A smaller text A normal text A larger text

1989-44: Participating Candidates' Contributions to Own Campaign Cannot Exceed Contribution Limit and May Qualify as Threshold/Matchable Contributions

September 11, 1989

A write-in primary election for the Democratic nomination for City Council will be held in the thirty-first district pursuant to court order. Two candidates for the City Council in that district, Sal F. Albanese, a Democrat, and Stephen Maresca, a Republican, are participating in the New York City Campaign Finance Program. Prior to the issuance of the court order, there appeared to be no possibility of a primary election for City Council in the thirty-first district, because these two candidates sought different party nominations and no other candidate filed designating petitions. The Board has determined to issue an opinion on the following questions raised by the court ordered write-in primary election:

1) Do contribution and expenditure limits apply separately for the primary and general elections in the case of a candidate in a write-in primary election?

2) May a participating candidate in a primary election, running solely as a write-in candidate, qualify for matching public funds in the primary election?

1) Contribution and Expenditure Limits

In the "declaration of office sought" forms (#DEC/205-1 and DEC/205-2) originally filed with the Board pursuant to Campaign Finance Board Rule 205, Mr. Albanese stated that he sought the Democratic and Liberal party nominations for City Council, whereas Mr. Maresca indicated that he sought nomination by the Republican and Conservative parties. These forms also provide a "write in/primary election" box, which neither candidate checked. The relevant instructions provide:

If a candidate chooses to run solely as a write-in in a party primary, check appropriate box, and enter name of party in the space provided.

Thus, neither candidate initially notified the Board that he was a write-in candidate in the Democratic primary. On September 7, 1989, Mr. Albanese filed a new "declaration of office sought" form, indicating that he is a write-in candidate in the Democratic primary.

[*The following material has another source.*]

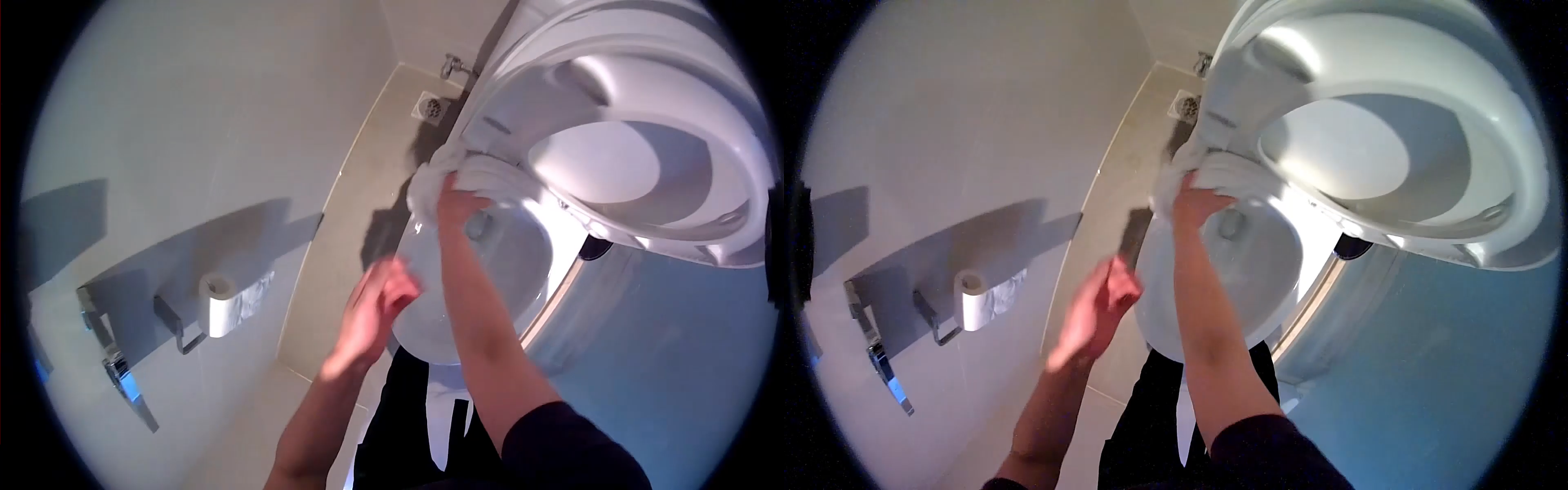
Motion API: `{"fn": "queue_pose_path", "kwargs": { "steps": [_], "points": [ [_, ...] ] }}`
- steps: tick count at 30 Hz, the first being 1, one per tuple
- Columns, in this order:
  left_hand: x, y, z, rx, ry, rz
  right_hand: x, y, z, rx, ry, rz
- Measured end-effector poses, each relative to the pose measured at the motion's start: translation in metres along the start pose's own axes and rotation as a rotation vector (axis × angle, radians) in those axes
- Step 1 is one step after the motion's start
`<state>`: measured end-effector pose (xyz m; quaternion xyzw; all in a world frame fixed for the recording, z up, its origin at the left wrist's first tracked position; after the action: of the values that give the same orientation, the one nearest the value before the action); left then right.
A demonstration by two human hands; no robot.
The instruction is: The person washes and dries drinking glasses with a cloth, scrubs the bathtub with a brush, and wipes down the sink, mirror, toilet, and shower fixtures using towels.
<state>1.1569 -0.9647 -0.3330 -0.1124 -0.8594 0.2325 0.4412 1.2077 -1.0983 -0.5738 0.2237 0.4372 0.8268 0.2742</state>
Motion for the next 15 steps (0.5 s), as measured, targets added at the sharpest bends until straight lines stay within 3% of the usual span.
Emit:
{"fn": "queue_pose_path", "kwargs": {
  "steps": [1,2,3,5,6,8,10,12,13,15],
  "points": [
    [0.021,0.037,0.029,-0.023,0.062,-0.300,0.031,0.011,0.018,-0.014,0.106,-0.015],
    [0.040,0.084,0.064,-0.110,0.182,-0.460,0.067,0.023,0.032,-0.035,0.203,0.022],
    [0.068,0.123,0.095,-0.110,0.252,-0.508,0.105,0.038,0.041,-0.041,0.286,0.097],
    [0.126,0.182,0.149,-0.210,0.403,-0.592,0.178,0.059,0.026,-0.035,0.318,0.481],
    [0.150,0.194,0.164,-0.301,0.520,-0.659,0.211,0.069,0.010,-0.019,0.306,0.705],
    [0.187,0.201,0.178,-0.435,0.585,-0.647,0.278,0.088,-0.062,0.258,0.515,0.867],
    [0.205,0.222,0.205,-0.437,0.546,-0.613,0.286,0.112,-0.158,0.420,0.853,0.642],
    [0.192,0.219,0.207,-0.540,0.484,-0.622,0.214,0.143,-0.249,0.584,1.107,0.412],
    [0.178,0.223,0.210,-0.646,0.330,-0.518,0.161,0.163,-0.279,0.679,1.178,0.298],
    [0.130,0.203,0.191,-0.786,0.143,-0.434,0.059,0.200,-0.257,0.908,1.142,0.242]
  ]
}}
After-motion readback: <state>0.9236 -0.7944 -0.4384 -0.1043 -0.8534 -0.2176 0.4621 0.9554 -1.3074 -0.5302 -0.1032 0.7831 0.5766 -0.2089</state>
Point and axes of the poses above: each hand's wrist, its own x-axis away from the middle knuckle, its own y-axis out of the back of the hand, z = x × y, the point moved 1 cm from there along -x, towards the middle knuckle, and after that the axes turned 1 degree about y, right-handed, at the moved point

When a write-in primary is held, not on the basis of petitions requesting an opportunity to ballot filed pursuant to New York Election Law §6-164, but solely as a court-ordered remedy, candidates who choose to seek a party's nomination as a write-in candidate following the issuance of the court order should, as a matter of fairness, have an opportunity to demonstrate to the Board that they are write-in candidates. In these circumstances, an amended declaration of office form, indicating a write-in candidacy, may therefore be filed with the Board not later than seven days after the issuance of the court order or this opinion, whichever is later. Compare Campaign Finance Board Rule 205.

A person who seeks a party nomination by write-in balloting is a candidate in a primary election. A write-in primary candidate participating in the Campaign Finance Program is permitted to accept contributions for the primary election which do not exceed the limit applicable under New York City Administrative Code §3-703(1) (f). Contributions previously accepted by the candidate for the general election may be "carried back" for expenditure in the write-in primary under Campaign Finance Board Rule 401(a) (4). Contributions carried back for the primary must be deposited in an account separate from that in which general election contributions are deposited. Rule 401(a) (1).

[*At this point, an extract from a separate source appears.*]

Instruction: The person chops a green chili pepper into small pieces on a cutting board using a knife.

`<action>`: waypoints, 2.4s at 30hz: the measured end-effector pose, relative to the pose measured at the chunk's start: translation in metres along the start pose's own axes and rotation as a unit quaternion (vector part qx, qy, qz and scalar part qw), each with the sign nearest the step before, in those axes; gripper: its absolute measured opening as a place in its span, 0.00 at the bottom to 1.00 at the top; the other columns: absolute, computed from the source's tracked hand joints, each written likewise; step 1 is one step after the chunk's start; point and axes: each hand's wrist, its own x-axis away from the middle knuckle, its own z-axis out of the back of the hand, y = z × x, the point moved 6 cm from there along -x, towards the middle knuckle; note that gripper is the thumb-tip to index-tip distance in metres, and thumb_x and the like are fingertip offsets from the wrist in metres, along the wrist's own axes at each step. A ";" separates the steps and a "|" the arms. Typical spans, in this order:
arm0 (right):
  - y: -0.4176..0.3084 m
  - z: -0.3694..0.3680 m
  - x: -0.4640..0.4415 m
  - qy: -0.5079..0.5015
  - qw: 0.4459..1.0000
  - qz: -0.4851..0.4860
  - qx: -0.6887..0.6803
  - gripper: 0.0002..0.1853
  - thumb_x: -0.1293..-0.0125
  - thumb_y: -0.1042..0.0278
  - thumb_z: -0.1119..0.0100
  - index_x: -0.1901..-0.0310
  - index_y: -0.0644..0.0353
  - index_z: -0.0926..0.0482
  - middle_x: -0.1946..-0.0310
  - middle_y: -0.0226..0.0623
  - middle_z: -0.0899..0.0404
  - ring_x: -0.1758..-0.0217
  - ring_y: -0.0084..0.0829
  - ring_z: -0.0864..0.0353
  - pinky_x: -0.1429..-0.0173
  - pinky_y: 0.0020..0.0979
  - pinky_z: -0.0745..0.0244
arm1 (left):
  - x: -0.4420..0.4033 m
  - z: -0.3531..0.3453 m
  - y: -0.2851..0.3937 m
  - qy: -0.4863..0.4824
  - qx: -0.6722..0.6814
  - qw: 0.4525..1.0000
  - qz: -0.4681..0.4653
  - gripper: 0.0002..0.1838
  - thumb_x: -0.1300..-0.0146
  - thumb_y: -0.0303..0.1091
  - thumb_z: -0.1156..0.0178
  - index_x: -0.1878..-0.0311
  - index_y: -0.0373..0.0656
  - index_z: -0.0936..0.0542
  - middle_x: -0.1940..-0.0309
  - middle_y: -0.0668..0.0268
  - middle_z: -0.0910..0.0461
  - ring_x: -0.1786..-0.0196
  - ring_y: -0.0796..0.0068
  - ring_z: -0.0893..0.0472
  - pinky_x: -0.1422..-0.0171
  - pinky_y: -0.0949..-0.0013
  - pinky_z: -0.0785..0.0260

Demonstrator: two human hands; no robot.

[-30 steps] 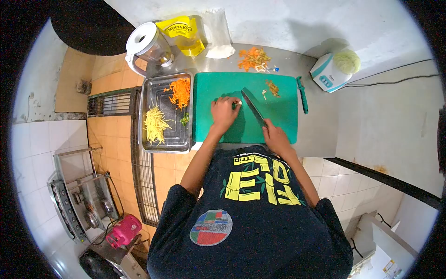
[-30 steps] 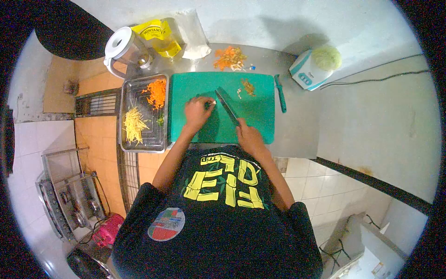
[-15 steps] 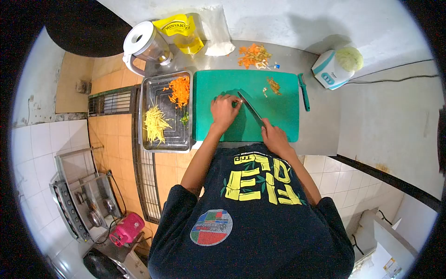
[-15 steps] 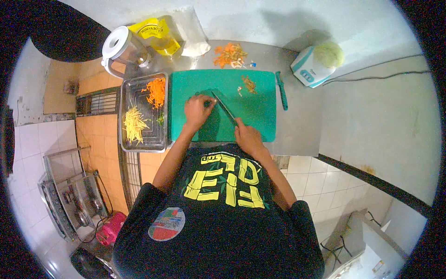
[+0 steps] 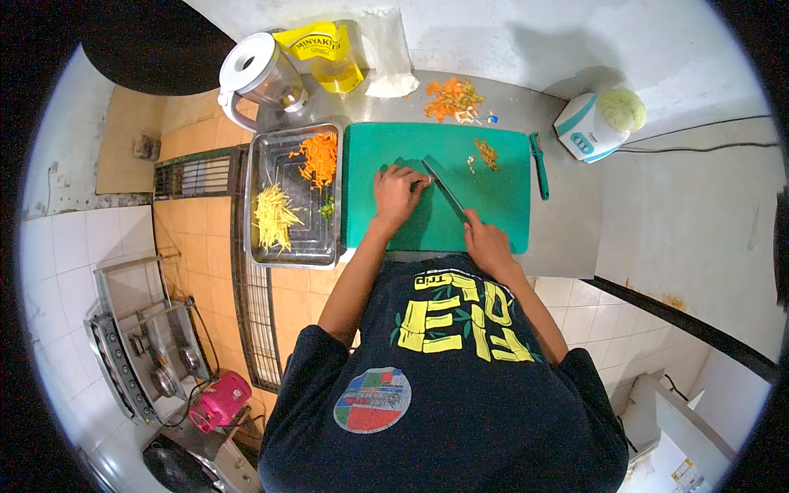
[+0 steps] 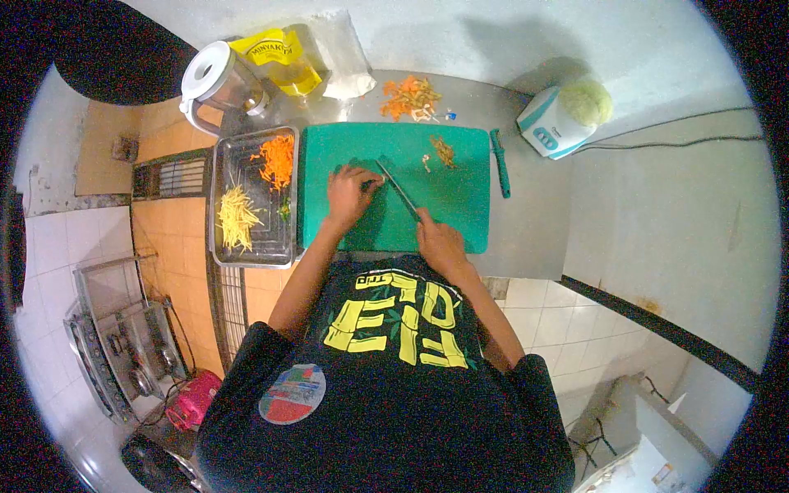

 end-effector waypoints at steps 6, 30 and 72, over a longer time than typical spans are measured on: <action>-0.002 0.000 -0.002 0.009 1.000 0.013 0.023 0.14 0.22 0.61 0.53 0.39 0.50 0.32 0.73 0.57 0.19 0.69 0.62 0.19 0.62 0.61 0.27 | -0.003 0.001 0.000 -0.012 -0.010 0.999 -0.032 0.02 0.40 0.41 0.30 0.66 0.59 0.11 0.65 0.77 0.13 0.57 0.68 0.20 0.52 0.58 0.35; 0.001 -0.015 -0.019 -0.016 0.998 0.007 0.058 0.21 0.25 0.61 0.52 0.34 0.53 0.33 0.73 0.56 0.16 0.70 0.58 0.15 0.65 0.61 0.24 | 0.005 -0.004 -0.007 0.002 0.006 1.000 -0.011 0.03 0.42 0.42 0.30 0.66 0.59 0.11 0.70 0.71 0.17 0.60 0.64 0.19 0.52 0.54 0.33; 0.021 -0.007 0.006 0.069 0.996 -0.046 -0.016 0.20 0.22 0.57 0.54 0.33 0.52 0.34 0.71 0.60 0.18 0.67 0.65 0.18 0.60 0.64 0.25 | -0.016 -0.032 0.016 -0.006 -0.016 1.000 -0.026 0.05 0.42 0.42 0.28 0.63 0.59 0.10 0.59 0.77 0.15 0.52 0.67 0.21 0.48 0.55 0.35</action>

Expenditures made by candidates seeking an office for which no party nomination is contested in a primary election are attributed to the general election expenditure limit of Administrative Code §3-706. See Advisory Opinions Nos. 1988-4, dated December 30, 1988, and 1989-21, dated May 24, 1989. New York Election Law §6-164 provides, however, that in a write-in election, the "office or position shall be deemed contested" and the primary ballots of the party shall afford an opportunity to vote thereon. As a result of the court-ordered write-in primary, the Democratic nomination for City Council in the thirty-first district is thus deemed contested.

Because a primary election contest now exists in the thirty-first district, both Mr. Albanese and Mr. Maresca may make expenditures subject to a separate primary election expenditure limit, regardless whether they both seek the Democratic nomination as write-in candidates. Advisory Opinion No. 1988-4. Expenditures made prior to the date that application was made for a court-ordered write-in primary, however, are subject to the general election expenditure limit, unless the candidate previously had a reasonable basis for anticipating a primary election in the thirty-first district. See Advisory Opinion No. 1989-21. Expenditure reports previously filed with the Board on behalf of these candidates may be amended to reflect the foregoing analysis.

2) Qualification for Public funds

The Campaign Finance Act provides, among the other requirements for public financing, that a candidate must "meet all the requirements of law to have his or her name on the ballot." Administrative Code §3-703(1) (a). New York Election Law §1-104(20) defines a write-in ballot as "a vote cast for a person whose name does not appear on the ballot labels." See also Election Law §8-308(1). Furthermore, no write-in ballot may be voted or counted for any person whose name appears on the voting machine. Election Law §8-308(2).

Thus, under State law, a candidate who seeks nomination or election by write-in balloting is one who has not met the legal requirements for having his or her name on the official voting machine ballot. Accordingly, Mr. Albanese and Mr. Maresca may not qualify for public financing in the Democratic write-in primary, as neither has met the legal requirements for having his name on the ballot in that election.